= 1949 Free Territory of Trieste municipal election =

Municipal elections were held in the six municipalities of the Anglo-American occupation zone ('Zone A') of the Free Territory of Trieste in June 1949, Trieste, Duino-Aurisina, San Dorligo della Valle, Sgonico, Monrupino and Muggia. There were 197,266 eligible voters in the electoral rolls in Trieste and a combined number of 15,392 eligible voters in the five other municipalities.

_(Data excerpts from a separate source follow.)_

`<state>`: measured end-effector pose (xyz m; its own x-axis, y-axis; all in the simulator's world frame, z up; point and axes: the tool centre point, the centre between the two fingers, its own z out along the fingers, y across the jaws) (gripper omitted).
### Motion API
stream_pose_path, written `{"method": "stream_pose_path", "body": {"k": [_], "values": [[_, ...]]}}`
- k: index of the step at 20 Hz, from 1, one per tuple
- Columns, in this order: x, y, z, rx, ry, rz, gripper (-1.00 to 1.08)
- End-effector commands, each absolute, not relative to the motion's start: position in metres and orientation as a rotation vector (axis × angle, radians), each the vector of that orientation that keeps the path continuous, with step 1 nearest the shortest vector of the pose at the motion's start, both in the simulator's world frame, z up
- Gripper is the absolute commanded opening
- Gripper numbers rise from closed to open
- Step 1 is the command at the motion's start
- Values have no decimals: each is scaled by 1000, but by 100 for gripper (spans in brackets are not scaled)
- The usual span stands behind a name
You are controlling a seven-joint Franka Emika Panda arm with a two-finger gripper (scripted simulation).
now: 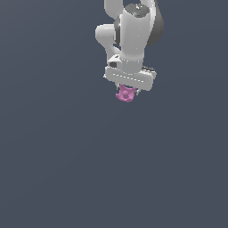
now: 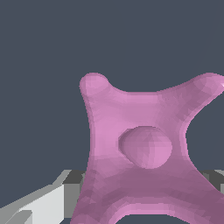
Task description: Pick up the object and move it to a goal position.
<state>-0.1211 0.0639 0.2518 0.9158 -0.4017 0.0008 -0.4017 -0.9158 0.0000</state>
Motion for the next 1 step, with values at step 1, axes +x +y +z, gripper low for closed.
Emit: {"method": "stream_pose_path", "body": {"k": [1], "values": [[-122, 64, 253, 3074, -645, 0, -100]]}}
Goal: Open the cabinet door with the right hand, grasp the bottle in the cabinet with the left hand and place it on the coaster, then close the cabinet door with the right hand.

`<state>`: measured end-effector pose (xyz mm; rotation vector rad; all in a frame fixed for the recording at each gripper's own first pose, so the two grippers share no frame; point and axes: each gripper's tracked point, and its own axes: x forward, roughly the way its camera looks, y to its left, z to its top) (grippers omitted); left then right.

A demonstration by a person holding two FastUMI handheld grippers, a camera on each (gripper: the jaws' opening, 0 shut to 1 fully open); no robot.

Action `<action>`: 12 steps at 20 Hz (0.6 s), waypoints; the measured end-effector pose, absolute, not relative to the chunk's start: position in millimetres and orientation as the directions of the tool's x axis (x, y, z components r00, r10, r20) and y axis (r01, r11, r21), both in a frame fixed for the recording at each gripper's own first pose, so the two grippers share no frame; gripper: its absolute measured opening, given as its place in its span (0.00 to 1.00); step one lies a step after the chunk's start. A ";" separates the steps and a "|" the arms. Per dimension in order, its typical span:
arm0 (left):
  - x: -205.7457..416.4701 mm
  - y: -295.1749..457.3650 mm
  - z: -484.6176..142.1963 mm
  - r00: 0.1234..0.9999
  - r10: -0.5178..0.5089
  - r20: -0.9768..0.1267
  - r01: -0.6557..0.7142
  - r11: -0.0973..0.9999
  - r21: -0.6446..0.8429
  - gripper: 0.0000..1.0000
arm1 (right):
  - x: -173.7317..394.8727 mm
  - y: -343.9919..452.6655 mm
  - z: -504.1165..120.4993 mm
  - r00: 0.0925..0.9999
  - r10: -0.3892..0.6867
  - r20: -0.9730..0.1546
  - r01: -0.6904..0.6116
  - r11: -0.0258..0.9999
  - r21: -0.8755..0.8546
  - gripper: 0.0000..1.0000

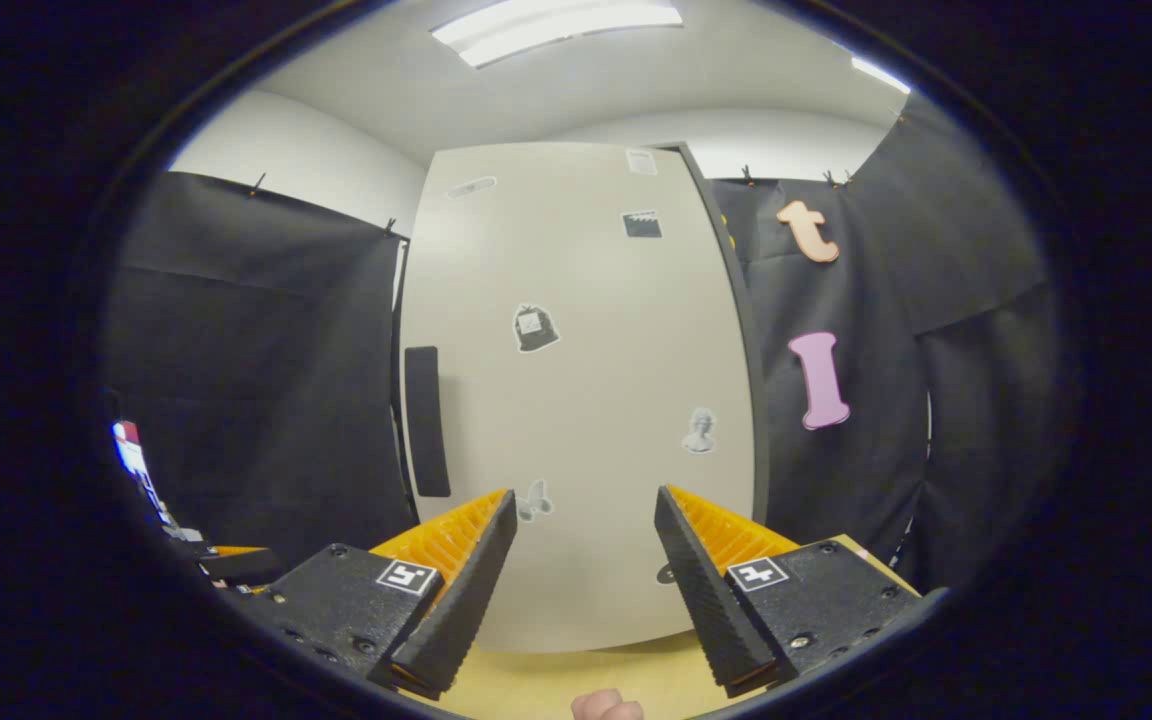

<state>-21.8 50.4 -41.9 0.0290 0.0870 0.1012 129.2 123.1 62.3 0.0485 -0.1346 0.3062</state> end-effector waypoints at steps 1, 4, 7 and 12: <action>-20.9 47.0 -41.0 0.992 0.100 -0.081 -0.098 0.995 0.030 0.96 | 119.8 108.2 59.7 0.954 0.266 0.142 -0.270 0.963 0.014 0.91; -18.0 37.2 -38.5 0.994 0.090 -0.063 -0.089 0.996 0.023 0.96 | 90.6 66.7 46.5 0.973 0.169 0.157 -0.172 0.985 0.008 0.90; -14.4 20.9 -34.1 0.997 0.062 -0.048 -0.061 0.998 0.025 0.96 | 73.0 44.3 22.4 0.983 0.107 0.150 -0.112 0.993 0.028 0.91; -15.8 -1.0 -31.8 0.999 0.016 -0.042 -0.015 0.999 0.029 0.96 | 57.8 15.9 -15.0 0.994 0.032 0.105 -0.035 0.999 0.028 0.92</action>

The elections were largely symbolic, as the elected officials had no formal decision-making over the Allied Military Government (AMG), which controlled the most areas of administration. Ahead of the elections, the AMG intervened in order to boost the pro-Italian conservative Christian Democracy (DC) party. The Christian Democrats were also supported by the mainstream press, represented by newspapers such as Messaggero Veneto and Giornale di Trieste. In their election campaign the Christian Democrats and their pro-Italian allies ran an anti-Slavic campaign, accusing their communist opponents of being anti-religious. As such the election campaign followed the pattern of the Italian general election of 1948, in which the Christian Democrats and other moderate elements had campaigned on the plank of whipping up fears of a communist takeover of Italy. The Christian Democratic campaign struck a chord especially amongst women voters in the Free Territory, who were allowed to vote for the first time.

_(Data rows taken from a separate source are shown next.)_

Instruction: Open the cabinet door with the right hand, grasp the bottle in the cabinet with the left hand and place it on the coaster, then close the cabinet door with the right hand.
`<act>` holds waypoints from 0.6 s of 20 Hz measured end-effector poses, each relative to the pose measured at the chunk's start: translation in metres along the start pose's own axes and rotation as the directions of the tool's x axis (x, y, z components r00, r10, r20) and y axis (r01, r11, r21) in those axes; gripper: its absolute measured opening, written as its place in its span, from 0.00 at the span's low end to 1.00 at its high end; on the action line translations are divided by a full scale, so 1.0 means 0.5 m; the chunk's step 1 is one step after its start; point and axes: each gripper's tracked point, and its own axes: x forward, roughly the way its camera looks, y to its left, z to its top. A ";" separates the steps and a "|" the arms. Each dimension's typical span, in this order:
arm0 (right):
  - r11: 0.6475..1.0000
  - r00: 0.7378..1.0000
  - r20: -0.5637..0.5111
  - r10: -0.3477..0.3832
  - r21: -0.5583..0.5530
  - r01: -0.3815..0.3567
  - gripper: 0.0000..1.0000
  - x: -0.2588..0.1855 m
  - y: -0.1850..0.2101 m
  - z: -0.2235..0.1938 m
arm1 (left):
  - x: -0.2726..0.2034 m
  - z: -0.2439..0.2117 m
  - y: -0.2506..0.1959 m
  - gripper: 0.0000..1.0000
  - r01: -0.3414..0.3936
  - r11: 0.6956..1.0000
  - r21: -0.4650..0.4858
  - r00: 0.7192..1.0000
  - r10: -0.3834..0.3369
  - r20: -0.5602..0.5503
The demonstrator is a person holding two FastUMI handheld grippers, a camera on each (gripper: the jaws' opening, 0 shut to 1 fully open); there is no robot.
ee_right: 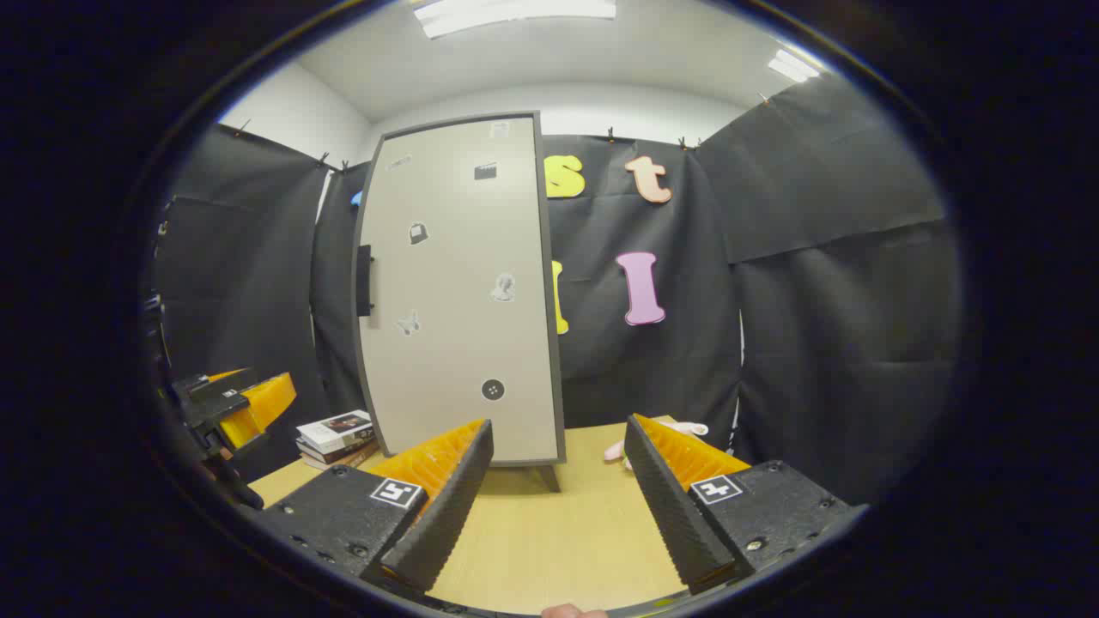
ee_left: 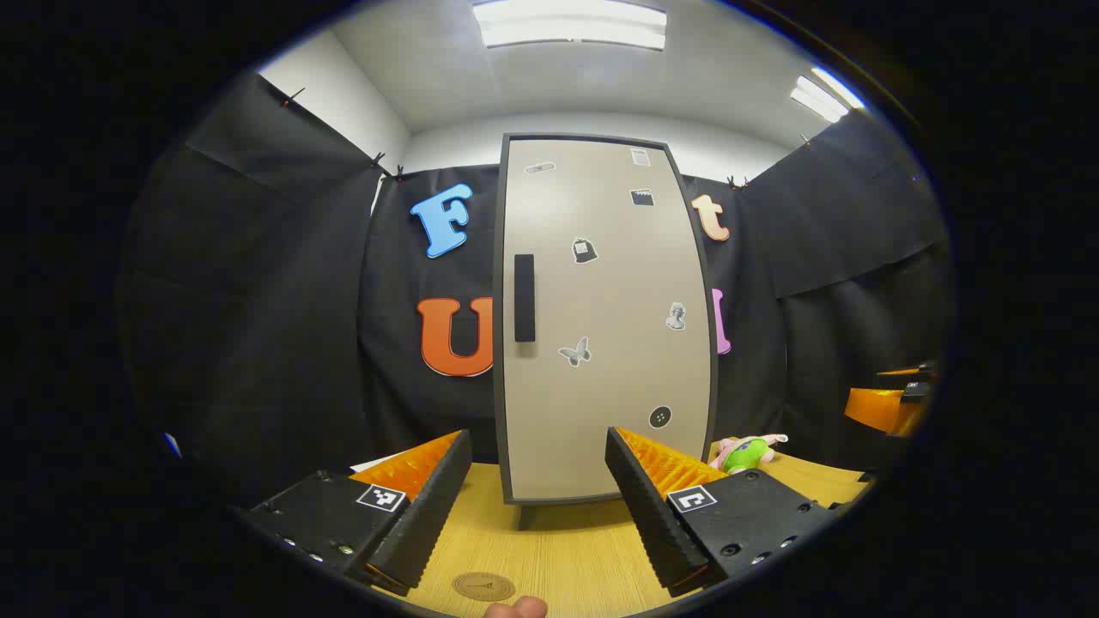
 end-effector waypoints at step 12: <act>1.000 1.000 0.024 0.010 0.013 -0.011 0.94 -0.003 0.017 0.010 | 0.002 0.012 0.003 0.95 0.014 1.000 -0.007 1.000 -0.014 0.008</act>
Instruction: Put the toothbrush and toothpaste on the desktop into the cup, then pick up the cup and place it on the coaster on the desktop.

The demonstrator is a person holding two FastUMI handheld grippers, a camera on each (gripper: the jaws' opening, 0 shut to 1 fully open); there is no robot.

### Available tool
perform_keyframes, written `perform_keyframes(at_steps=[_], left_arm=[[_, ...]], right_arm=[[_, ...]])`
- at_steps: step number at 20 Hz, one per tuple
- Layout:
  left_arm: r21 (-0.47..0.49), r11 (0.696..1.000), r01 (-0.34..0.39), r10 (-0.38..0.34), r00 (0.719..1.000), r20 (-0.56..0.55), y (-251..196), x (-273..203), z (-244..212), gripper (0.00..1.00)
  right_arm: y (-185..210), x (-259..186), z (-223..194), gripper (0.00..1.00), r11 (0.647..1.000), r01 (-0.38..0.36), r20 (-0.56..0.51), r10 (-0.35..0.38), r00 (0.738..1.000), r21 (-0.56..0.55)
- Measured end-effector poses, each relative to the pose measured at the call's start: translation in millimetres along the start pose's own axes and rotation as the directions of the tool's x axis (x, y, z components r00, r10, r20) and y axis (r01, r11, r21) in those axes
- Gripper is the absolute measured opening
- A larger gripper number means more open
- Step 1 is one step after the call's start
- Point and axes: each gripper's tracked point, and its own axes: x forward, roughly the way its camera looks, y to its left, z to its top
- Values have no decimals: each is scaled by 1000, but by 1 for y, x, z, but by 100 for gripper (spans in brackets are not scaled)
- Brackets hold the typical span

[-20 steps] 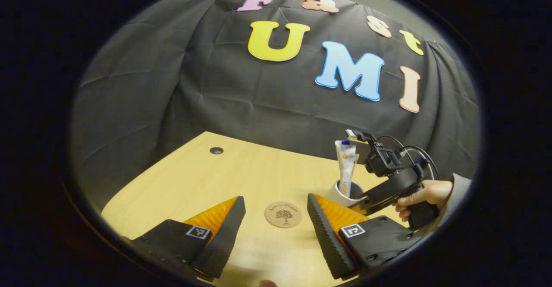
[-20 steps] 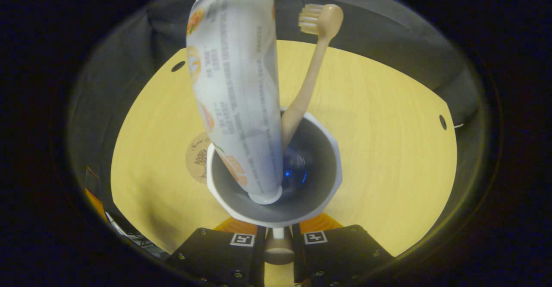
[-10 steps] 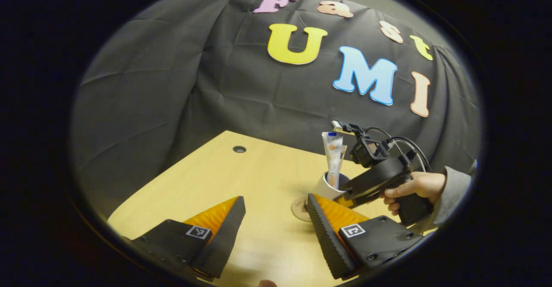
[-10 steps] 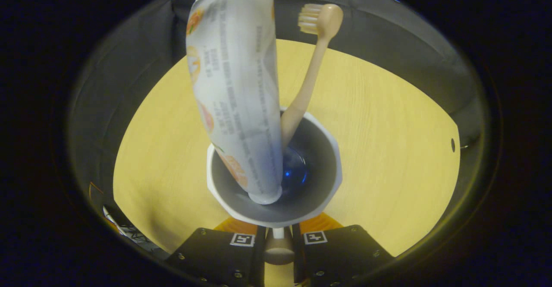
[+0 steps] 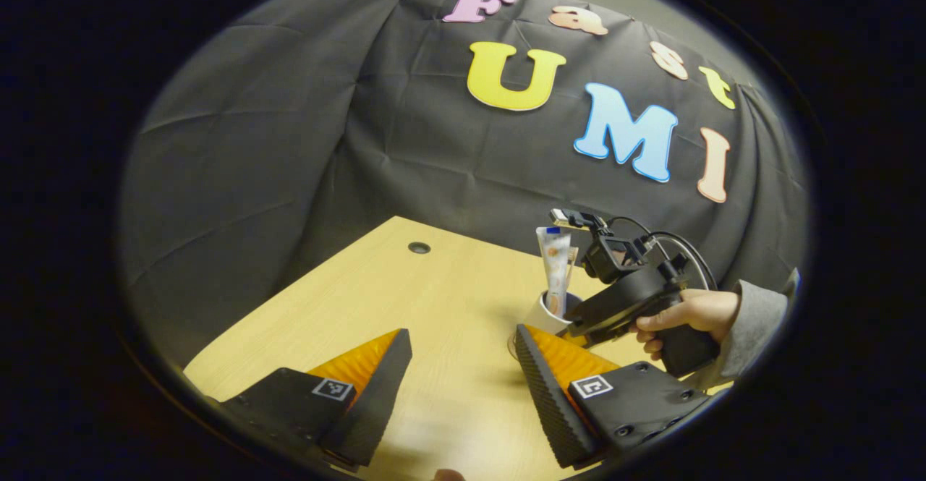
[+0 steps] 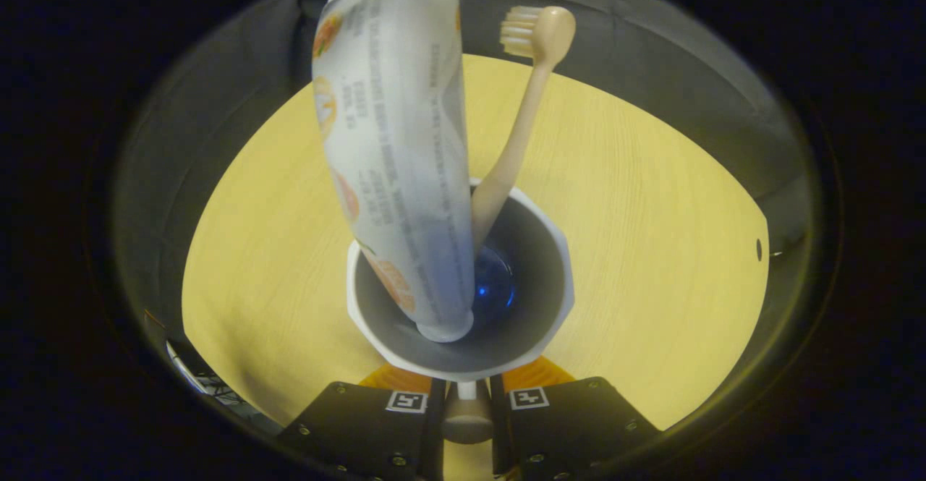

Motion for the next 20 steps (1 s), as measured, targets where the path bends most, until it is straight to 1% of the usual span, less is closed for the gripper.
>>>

The Communist Party of the Free Territory of Trieste (PCTLT), which had initially supported the incorporation of the Free Territory with Yugoslavia, had been divided as a result of the rupture between the USSR and Yugoslavia in 1948. The pro-Yugoslav fraction was now regrouped in the Slovenian-Italian Popular Front (FPIS), with the daily newspaper Primorski dnevnik as their press outlet.

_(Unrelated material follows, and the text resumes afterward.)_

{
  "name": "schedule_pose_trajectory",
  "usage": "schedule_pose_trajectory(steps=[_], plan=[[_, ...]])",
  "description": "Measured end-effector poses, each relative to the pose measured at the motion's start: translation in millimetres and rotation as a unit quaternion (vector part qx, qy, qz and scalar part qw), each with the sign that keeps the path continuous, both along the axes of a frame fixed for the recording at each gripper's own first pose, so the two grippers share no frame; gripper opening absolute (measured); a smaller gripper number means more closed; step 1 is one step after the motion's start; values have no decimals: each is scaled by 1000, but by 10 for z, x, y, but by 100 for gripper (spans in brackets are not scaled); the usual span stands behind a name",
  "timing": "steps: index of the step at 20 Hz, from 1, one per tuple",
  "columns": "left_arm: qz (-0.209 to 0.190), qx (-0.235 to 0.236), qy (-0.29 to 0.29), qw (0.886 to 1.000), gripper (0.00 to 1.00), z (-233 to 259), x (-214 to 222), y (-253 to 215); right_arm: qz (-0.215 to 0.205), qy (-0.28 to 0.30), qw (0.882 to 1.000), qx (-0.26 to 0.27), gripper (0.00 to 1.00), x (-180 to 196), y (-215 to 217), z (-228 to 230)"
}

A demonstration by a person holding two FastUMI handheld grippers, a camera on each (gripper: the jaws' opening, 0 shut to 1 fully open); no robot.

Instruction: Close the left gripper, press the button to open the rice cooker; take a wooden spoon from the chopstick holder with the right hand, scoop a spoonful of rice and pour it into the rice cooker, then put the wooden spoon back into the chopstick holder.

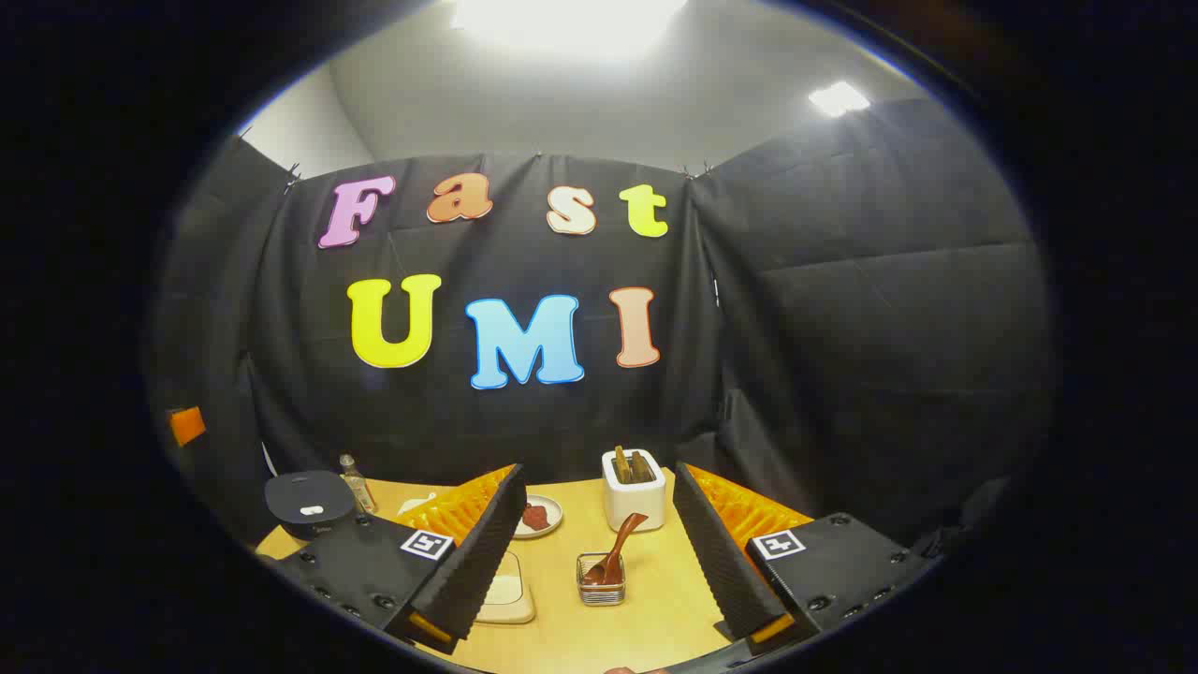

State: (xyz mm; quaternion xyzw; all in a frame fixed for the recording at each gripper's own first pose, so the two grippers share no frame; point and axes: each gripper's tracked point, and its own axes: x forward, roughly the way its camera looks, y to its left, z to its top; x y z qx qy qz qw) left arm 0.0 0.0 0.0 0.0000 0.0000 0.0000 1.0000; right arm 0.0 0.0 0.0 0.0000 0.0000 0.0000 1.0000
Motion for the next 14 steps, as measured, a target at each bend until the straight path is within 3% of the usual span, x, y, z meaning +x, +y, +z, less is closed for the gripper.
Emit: schedule_pose_trajectory(steps=[8,10,14], plan=[[-9,-5,21,1000,99,-148,-165,-166,37,1,999,-6,98,111,152,59],[-26,5,35,999,97,-207,-172,-310,46,15,999,-2,93,191,177,10],[-34,3,41,999,96,-180,-99,-560,64,32,997,-19,98,352,149,-4]])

A third force was the Independence Front, which sought to convert the Free Territory into an independent state.

==In Trieste==

| Party | Votes | % | Seats |
|---|---|---|---|
| Christian Democracy | 65,627 | 39.04 | 25 |
| Communist Party of the Free Territory of Trieste | 35,548 | 21.14 | 13 |
| Independence Front | 11,476 | 6.83 | 4 |
| Socialist Party of the Julian March | 10,747 | 6.39 | 4 |
| Italian Social Movement | 10,171 | 6.05 | 4 |
| Italian Republican Party | 9,081 | 5.41 | 3 |
| Italian Bloc | 8,252 | 4.91 | 3 |
| Trieste Bloc | 4,860 | 2.89 | 1 |
| Italian-Slovenian Popular Front | 3,957 | 2.35 | 1 |
| Italian Liberal Party | 3,094 | 1.84 | 1 |
| Slovenian National List | 3,004 | 1.79 | 1 |
| Italian Republican Movement | 2,291 | 1.36 | 0 |

==Other municipalities==
The elections in the five smaller municipalities were marked by victories of the Communist Party and its front organization, the Slavic-Italian Anti-Fascist Union. The Communist Party won 57% of the votes in Muggia (8,039 votes, whilst the Titoist FPIS obtained 1,387 votes), and the Slavic-Italian Anti-Fascist Union won 33% of the total vote in Duino-Aurisina, 55% in San Dorligo della Valle, 51% in Sgonico and 97% in Monrupino. These results were heralded by Pravda as a victory for the Communist Party.